»»
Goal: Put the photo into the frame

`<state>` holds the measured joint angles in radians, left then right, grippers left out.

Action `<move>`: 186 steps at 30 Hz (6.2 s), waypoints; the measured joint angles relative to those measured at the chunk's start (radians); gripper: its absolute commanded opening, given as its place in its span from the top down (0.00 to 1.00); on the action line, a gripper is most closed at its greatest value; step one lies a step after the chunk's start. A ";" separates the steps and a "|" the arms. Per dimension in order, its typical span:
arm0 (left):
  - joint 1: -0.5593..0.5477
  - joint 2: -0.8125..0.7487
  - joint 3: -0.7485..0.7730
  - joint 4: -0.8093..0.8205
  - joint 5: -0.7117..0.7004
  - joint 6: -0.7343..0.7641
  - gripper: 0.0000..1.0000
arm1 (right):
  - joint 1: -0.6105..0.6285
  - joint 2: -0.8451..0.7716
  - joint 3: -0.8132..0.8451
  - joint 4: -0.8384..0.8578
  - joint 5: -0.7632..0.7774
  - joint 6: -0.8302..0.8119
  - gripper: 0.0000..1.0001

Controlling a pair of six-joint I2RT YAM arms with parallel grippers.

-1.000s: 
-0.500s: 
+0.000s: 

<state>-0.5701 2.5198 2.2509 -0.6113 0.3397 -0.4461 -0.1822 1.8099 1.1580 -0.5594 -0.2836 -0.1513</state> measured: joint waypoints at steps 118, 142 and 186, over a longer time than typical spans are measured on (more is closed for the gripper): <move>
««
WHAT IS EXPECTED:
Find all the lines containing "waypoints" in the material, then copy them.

COMPLETED TASK:
Action `<move>`: 186 steps at 30 Hz (6.2 s), waypoints; the measured joint angles relative to those measured at the chunk's start (radians); gripper: its absolute commanded opening, given as its place in its span from the top down (0.00 to 1.00); on the action line, a gripper is most closed at its greatest value; step one lies a step after the chunk's start. A ";" separates the steps and a "|" the arms. Per dimension in order, its typical span:
<state>-0.5701 2.5198 2.2509 -0.6113 0.3397 -0.4461 -0.1822 1.8099 1.1580 -0.5594 -0.2836 -0.1513</state> measured: joint waypoints at steps 118, 142 and 186, over a longer time than typical spans are measured on (more is closed for the gripper): <move>

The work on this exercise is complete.